START Data for review
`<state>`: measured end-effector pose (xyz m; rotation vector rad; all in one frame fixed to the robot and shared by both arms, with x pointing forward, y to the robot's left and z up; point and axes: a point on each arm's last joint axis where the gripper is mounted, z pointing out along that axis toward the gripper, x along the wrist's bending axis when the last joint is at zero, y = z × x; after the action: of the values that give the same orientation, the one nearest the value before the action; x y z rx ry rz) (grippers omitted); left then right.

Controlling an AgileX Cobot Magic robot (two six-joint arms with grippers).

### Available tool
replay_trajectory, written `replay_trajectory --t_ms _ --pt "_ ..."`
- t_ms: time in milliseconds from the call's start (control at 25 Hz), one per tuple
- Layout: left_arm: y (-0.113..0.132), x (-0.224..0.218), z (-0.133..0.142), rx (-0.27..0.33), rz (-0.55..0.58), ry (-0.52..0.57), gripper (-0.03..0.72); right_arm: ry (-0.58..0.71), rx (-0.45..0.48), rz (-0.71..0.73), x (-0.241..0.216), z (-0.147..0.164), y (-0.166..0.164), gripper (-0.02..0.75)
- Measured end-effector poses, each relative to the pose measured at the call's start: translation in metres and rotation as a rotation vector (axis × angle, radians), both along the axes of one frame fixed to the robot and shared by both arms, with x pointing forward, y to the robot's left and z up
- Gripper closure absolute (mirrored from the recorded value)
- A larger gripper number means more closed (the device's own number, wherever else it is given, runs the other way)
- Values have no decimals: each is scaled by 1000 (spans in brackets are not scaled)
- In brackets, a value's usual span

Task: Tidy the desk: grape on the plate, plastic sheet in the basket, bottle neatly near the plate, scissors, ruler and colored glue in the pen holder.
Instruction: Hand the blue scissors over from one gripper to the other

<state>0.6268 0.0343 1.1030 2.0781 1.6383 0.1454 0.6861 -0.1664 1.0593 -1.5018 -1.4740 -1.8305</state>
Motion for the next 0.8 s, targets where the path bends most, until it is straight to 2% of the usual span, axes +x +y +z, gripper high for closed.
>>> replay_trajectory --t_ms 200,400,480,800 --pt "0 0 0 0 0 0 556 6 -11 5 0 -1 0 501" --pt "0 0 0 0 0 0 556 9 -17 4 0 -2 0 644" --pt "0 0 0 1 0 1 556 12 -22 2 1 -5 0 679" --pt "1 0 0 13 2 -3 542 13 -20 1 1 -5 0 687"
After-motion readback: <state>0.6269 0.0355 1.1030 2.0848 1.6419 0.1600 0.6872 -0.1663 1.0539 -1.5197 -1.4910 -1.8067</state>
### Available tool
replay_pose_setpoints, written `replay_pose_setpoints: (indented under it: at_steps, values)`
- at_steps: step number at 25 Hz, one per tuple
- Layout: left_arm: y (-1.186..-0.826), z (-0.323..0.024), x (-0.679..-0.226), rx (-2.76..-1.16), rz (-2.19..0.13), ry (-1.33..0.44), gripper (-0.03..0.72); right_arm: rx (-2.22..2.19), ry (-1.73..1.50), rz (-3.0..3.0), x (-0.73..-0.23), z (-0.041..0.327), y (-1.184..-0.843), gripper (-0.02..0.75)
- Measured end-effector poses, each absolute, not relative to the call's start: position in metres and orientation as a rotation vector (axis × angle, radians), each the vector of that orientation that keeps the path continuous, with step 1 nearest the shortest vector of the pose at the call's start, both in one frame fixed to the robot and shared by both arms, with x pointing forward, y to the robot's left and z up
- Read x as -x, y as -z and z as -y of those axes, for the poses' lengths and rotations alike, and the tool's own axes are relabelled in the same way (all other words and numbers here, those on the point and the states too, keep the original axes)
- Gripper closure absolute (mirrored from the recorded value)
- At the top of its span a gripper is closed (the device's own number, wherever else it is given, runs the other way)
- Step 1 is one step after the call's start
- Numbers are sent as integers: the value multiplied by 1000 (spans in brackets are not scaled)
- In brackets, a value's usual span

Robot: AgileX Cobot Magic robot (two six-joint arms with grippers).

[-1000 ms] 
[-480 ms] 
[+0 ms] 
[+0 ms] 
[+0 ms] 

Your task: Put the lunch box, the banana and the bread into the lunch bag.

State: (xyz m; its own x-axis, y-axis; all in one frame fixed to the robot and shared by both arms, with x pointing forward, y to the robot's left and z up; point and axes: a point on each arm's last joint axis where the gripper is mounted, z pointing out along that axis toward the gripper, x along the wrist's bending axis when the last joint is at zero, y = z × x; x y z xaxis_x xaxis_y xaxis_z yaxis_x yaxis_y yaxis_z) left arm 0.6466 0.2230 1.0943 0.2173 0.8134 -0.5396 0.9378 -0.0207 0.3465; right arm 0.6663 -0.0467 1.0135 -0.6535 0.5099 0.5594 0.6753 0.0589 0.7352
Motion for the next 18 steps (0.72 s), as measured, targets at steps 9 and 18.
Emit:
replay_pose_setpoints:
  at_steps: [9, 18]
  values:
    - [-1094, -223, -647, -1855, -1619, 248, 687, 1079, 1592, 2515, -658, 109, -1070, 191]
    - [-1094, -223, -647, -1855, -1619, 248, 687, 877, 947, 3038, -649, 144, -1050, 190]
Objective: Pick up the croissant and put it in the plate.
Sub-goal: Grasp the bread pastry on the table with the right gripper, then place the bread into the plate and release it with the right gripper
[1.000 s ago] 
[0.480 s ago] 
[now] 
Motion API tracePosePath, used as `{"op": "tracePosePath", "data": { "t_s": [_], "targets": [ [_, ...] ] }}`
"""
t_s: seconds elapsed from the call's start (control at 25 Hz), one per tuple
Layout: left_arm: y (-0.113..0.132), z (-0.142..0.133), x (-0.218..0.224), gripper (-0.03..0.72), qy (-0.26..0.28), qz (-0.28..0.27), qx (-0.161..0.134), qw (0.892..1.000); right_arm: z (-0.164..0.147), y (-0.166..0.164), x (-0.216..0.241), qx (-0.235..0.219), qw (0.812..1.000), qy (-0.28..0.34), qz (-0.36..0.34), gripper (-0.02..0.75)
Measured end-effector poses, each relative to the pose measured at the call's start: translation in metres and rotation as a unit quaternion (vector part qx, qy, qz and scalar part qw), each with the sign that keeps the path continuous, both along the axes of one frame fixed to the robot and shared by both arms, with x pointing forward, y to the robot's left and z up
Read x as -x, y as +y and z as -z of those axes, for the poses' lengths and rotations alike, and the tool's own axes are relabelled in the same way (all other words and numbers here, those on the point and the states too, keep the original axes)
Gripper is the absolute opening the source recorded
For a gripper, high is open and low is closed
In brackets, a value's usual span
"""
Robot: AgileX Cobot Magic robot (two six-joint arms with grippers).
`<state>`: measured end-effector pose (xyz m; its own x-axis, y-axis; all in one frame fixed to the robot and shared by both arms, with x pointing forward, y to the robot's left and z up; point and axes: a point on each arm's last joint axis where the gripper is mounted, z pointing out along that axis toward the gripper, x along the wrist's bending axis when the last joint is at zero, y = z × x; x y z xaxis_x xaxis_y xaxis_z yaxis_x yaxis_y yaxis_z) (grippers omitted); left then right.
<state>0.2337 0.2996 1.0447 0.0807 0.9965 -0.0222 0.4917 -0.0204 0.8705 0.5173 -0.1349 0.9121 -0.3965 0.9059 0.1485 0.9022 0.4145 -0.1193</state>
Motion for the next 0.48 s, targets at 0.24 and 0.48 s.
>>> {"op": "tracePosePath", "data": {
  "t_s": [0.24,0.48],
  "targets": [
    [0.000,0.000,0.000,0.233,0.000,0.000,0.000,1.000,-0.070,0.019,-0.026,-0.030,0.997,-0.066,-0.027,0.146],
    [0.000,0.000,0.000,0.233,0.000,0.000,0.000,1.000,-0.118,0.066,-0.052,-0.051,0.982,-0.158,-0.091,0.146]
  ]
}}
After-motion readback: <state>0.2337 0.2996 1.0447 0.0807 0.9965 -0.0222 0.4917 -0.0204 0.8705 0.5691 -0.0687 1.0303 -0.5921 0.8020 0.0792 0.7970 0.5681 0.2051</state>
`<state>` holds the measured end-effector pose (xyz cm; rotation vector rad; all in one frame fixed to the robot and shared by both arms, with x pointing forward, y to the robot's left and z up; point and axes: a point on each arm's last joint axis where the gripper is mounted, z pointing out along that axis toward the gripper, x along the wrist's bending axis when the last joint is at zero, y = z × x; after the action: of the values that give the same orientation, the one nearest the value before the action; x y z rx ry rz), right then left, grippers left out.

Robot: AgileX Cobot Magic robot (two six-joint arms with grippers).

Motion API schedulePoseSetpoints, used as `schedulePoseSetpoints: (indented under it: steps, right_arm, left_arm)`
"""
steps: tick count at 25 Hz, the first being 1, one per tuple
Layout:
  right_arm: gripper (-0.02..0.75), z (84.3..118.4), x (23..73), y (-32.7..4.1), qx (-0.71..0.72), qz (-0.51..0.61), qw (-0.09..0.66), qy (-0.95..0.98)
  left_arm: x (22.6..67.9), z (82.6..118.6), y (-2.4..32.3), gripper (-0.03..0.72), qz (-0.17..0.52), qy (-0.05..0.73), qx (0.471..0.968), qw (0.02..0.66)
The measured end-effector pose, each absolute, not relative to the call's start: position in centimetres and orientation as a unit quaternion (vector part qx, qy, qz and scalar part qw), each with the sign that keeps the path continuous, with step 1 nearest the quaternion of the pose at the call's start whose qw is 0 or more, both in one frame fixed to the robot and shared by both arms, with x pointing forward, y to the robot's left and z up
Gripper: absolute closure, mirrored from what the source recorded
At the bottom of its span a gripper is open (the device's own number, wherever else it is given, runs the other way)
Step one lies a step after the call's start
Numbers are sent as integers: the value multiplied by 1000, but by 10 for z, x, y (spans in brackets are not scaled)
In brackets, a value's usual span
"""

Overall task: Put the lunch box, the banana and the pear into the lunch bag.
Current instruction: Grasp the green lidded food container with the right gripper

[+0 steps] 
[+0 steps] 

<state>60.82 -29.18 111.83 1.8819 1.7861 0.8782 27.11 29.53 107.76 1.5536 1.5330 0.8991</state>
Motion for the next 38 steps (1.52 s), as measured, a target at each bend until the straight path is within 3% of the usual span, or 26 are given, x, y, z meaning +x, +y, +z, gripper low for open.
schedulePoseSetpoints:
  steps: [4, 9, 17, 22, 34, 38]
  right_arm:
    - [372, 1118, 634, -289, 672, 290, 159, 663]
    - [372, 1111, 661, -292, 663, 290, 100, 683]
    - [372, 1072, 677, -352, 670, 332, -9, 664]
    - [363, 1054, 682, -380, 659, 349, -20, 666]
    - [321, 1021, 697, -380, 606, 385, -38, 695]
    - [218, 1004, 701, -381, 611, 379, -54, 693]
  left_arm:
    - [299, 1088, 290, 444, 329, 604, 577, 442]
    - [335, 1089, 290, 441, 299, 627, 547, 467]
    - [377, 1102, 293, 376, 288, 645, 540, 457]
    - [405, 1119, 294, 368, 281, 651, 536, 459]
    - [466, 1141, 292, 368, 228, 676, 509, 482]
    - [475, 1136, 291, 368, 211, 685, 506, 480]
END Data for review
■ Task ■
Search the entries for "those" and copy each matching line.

■ Output ■
- Read x as -x, y as -z and z as -y of those axes, for the poses' lengths and rotations alike, and the tool's own axes are relabelled in the same way (all other words and numbers here, those on the point and the states too, keep the original axes)
Read x as -x, y as +y and z as -z of those axes, for the poses' lengths and rotations alike, and the tool's own axes are relabelled in the same way (all other words and numbers here, those on the point and the states too, keep the original axes)

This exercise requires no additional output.